◆ Goal of the exercise
Copy exactly, and only, the lines that start at the line containing "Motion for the" and end at the last line of the material below.
- - - -
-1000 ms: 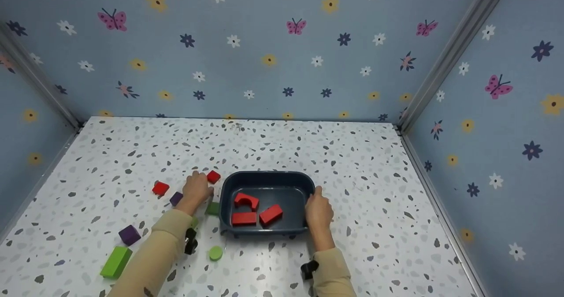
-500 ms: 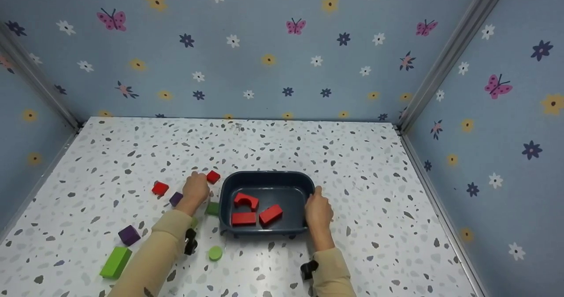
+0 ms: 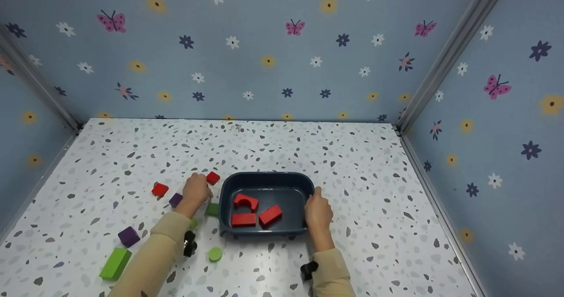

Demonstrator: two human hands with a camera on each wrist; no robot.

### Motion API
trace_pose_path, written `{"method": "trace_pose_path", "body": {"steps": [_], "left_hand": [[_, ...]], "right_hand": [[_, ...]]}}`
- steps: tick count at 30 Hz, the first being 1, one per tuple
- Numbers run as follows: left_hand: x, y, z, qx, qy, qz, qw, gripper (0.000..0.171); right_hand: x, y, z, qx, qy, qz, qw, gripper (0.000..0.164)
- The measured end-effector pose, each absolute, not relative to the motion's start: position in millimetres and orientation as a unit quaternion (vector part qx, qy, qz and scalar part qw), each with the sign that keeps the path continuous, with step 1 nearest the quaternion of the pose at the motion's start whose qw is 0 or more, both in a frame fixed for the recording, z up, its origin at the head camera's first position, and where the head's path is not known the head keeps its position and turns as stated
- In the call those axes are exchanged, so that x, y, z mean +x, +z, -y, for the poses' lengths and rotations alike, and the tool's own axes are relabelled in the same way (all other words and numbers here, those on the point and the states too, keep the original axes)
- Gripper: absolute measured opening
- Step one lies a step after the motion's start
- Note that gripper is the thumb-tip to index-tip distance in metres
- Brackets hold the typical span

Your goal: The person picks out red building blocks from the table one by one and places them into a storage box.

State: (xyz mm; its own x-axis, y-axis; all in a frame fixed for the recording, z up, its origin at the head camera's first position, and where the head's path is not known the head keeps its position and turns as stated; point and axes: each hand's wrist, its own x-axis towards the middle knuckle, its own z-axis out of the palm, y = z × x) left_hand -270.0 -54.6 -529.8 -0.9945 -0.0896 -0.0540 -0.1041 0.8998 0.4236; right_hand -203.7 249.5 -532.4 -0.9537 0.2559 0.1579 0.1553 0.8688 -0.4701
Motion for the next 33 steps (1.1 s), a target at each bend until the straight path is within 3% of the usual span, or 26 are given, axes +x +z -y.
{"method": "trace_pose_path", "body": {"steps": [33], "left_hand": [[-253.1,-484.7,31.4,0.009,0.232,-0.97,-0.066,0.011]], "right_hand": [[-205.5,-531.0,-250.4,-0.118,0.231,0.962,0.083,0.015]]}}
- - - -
◆ Solved exercise
Motion for the next 33 steps (1.1 s), a target at each bend until the straight path is within 3% of the usual span, or 26 are given, axes +x +z -y.
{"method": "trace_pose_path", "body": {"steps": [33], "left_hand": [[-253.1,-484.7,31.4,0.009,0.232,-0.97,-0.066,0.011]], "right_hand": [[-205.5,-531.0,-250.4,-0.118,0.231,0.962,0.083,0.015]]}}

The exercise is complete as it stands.